Exercise details:
Copy each line from the records below in which the word "small" is found.

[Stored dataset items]
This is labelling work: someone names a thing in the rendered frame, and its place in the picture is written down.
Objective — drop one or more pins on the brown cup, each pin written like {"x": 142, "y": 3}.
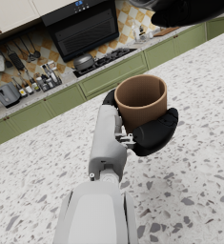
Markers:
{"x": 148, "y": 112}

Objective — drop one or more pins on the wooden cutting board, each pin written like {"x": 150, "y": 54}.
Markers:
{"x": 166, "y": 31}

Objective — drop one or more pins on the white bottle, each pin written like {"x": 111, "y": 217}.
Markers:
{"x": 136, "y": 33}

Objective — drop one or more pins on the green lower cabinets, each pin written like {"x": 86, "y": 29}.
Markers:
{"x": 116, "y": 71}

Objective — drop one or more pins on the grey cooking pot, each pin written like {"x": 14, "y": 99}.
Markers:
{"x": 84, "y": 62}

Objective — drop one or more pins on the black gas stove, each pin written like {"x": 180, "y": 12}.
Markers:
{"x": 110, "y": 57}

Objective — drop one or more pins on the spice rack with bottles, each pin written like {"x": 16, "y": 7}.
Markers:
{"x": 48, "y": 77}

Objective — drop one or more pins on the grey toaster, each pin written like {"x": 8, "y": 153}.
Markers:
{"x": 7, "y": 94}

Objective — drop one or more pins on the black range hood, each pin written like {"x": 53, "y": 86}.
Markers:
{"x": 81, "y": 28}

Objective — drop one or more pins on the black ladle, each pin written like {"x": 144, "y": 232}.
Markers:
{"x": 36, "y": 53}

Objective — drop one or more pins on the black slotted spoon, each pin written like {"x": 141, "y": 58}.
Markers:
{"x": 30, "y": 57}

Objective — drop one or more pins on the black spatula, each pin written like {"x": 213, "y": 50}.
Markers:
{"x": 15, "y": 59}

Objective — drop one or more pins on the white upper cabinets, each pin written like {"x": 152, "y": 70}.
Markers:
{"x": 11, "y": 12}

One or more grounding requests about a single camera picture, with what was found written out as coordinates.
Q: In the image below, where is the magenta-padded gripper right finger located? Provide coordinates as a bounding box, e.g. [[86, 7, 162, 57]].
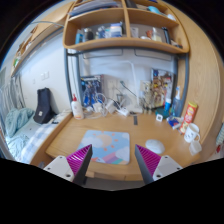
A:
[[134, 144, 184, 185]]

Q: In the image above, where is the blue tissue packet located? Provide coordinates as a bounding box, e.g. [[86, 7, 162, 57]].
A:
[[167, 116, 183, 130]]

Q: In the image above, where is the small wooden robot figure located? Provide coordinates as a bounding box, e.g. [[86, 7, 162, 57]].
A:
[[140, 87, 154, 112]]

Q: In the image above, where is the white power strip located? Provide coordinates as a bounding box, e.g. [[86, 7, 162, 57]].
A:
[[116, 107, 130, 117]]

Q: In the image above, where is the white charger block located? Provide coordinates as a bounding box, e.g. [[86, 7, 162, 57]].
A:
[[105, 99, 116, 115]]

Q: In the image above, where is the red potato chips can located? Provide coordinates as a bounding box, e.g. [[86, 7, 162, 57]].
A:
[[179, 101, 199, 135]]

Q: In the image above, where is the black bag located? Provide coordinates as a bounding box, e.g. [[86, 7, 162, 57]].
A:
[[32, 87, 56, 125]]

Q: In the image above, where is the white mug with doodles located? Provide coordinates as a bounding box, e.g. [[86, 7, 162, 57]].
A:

==

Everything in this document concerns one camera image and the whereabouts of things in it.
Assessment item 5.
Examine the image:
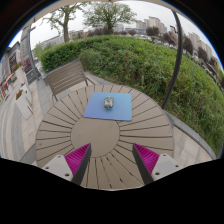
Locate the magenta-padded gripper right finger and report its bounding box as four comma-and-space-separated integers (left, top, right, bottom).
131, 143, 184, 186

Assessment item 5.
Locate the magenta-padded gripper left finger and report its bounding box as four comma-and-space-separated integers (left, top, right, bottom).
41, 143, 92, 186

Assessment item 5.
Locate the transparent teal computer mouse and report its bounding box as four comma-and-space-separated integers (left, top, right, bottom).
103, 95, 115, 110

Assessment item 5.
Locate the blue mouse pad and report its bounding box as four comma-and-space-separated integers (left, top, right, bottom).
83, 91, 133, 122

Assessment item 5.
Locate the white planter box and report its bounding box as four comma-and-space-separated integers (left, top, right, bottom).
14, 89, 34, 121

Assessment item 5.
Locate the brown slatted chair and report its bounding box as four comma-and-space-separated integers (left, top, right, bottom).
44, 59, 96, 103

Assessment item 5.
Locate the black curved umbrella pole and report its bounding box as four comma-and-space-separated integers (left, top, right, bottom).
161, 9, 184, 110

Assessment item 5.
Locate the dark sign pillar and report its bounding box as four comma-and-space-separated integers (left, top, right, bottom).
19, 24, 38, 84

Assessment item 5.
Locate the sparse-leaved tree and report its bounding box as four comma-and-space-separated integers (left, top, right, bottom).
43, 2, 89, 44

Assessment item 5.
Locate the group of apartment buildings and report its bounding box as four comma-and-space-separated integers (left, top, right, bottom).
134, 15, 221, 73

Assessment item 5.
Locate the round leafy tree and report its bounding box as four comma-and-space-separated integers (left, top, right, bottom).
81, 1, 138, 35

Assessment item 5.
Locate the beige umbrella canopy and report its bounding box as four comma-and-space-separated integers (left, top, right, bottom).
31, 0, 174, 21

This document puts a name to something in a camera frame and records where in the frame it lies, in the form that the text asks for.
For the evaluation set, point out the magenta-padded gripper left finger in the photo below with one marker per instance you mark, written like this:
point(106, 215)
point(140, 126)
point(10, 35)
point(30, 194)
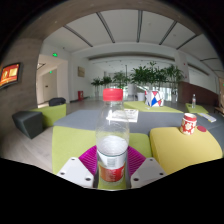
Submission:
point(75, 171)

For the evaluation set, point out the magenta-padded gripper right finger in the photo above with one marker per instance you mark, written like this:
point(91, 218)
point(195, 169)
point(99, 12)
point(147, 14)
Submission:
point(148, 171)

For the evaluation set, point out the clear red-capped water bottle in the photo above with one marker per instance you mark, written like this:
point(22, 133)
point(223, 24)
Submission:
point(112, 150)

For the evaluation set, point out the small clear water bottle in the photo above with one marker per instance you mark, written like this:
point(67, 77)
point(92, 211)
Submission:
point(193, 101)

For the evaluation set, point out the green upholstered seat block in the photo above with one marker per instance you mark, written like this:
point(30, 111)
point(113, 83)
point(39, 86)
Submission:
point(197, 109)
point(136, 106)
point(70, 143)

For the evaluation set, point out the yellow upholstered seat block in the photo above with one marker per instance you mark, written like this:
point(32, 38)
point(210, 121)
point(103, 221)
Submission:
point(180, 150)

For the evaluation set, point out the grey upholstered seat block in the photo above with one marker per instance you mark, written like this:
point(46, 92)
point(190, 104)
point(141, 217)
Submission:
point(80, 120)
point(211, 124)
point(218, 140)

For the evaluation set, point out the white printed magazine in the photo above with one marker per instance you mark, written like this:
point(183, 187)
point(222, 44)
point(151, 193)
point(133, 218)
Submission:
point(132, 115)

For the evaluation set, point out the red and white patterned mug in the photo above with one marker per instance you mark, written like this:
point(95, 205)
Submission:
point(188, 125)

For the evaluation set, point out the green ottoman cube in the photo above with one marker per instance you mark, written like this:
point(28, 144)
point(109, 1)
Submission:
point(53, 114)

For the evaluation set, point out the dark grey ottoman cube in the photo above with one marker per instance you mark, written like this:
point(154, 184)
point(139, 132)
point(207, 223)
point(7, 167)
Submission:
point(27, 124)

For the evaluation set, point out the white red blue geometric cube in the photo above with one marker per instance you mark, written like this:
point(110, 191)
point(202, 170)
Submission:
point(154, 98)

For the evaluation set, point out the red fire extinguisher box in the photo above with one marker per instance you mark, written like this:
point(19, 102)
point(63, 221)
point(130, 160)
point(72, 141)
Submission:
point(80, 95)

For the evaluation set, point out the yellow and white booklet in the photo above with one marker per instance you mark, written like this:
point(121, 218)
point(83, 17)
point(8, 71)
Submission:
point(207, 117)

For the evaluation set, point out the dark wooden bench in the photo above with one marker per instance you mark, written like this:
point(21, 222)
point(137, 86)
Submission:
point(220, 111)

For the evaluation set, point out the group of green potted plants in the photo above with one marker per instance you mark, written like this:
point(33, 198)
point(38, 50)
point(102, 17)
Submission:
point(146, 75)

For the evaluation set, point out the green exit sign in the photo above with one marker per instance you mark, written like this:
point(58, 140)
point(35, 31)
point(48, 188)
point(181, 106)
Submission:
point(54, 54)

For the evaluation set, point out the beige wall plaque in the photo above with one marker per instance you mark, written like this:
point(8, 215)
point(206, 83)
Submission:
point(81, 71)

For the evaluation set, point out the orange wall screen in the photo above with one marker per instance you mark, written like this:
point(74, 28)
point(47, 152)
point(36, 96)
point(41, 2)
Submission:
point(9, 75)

Exercise result:
Q: In the image above, where is the small wooden robot figure located? Provide coordinates as a bounding box, e.g. [[86, 7, 162, 57]].
For the evaluation set, point out the small clear water bottle in the photo above with one marker per instance you mark, written like this:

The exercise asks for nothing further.